Activity:
Each line of the listing must be transcribed exactly, except for the images, which should be excluded.
Segment Start: Dataset excerpts
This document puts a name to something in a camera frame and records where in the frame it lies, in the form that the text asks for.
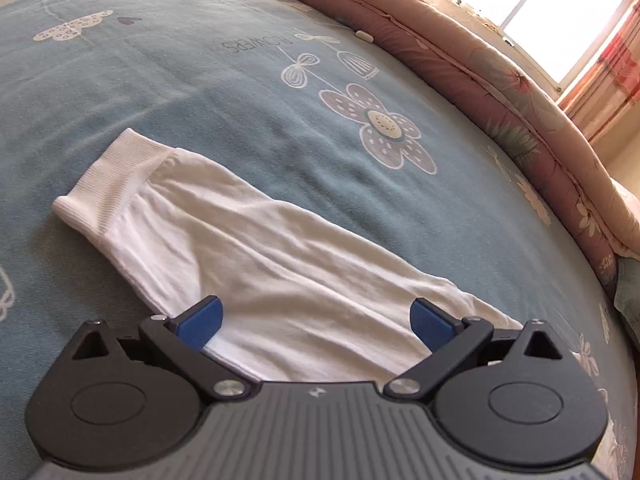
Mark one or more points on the bright window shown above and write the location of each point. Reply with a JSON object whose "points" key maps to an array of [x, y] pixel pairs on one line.
{"points": [[530, 5]]}

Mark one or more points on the white garment sleeve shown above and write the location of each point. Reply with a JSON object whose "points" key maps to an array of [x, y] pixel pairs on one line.
{"points": [[280, 270]]}

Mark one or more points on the teal printed pillow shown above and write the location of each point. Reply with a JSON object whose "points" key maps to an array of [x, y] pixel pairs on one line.
{"points": [[629, 295]]}

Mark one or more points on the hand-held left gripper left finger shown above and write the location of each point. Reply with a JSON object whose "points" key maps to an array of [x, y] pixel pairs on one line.
{"points": [[202, 322]]}

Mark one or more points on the pink floral curtain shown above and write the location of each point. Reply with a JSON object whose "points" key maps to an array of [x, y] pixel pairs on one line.
{"points": [[610, 90]]}

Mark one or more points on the blue floral bed sheet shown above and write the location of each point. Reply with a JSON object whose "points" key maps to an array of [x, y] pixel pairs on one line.
{"points": [[200, 85]]}

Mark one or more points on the small white plastic object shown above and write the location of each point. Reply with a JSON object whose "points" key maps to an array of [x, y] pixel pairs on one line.
{"points": [[363, 36]]}

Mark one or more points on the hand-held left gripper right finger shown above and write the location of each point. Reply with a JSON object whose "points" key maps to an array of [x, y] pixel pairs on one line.
{"points": [[427, 322]]}

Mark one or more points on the pink floral folded quilt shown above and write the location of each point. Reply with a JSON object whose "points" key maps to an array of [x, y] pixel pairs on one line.
{"points": [[475, 70]]}
Segment End: Dataset excerpts
Solution below:
This document puts a name to something in a camera frame and records where in the frame it lies, in the form that the text asks for.
Mark one or more points on the bright window shown above and write the location of each point. Reply with a JSON object whose "points" key maps to an array of [x, y] pixel pairs on one line.
{"points": [[530, 5]]}

Mark one or more points on the white garment sleeve shown above and write the location of each point. Reply with a JSON object whose "points" key maps to an array of [x, y] pixel pairs on one line.
{"points": [[280, 270]]}

Mark one or more points on the teal printed pillow shown above and write the location of each point. Reply with a JSON object whose "points" key maps to an array of [x, y] pixel pairs on one line.
{"points": [[629, 295]]}

Mark one or more points on the hand-held left gripper left finger shown above and write the location of each point. Reply with a JSON object whose "points" key maps to an array of [x, y] pixel pairs on one line.
{"points": [[202, 322]]}

Mark one or more points on the pink floral curtain shown above and write the location of each point. Reply with a JSON object whose "points" key maps to an array of [x, y] pixel pairs on one line.
{"points": [[610, 90]]}

Mark one or more points on the blue floral bed sheet shown above and write the location of each point. Reply with a JSON object whose "points" key maps to an array of [x, y] pixel pairs on one line.
{"points": [[200, 85]]}

Mark one or more points on the small white plastic object shown above and write the location of each point. Reply with a JSON object whose "points" key maps to an array of [x, y] pixel pairs on one line.
{"points": [[363, 36]]}

Mark one or more points on the hand-held left gripper right finger shown above and write the location of each point. Reply with a JSON object whose "points" key maps to an array of [x, y] pixel pairs on one line.
{"points": [[427, 322]]}

Mark one or more points on the pink floral folded quilt shown above and write the location of each point. Reply with a JSON object whose "points" key maps to an array of [x, y] pixel pairs on one line.
{"points": [[475, 70]]}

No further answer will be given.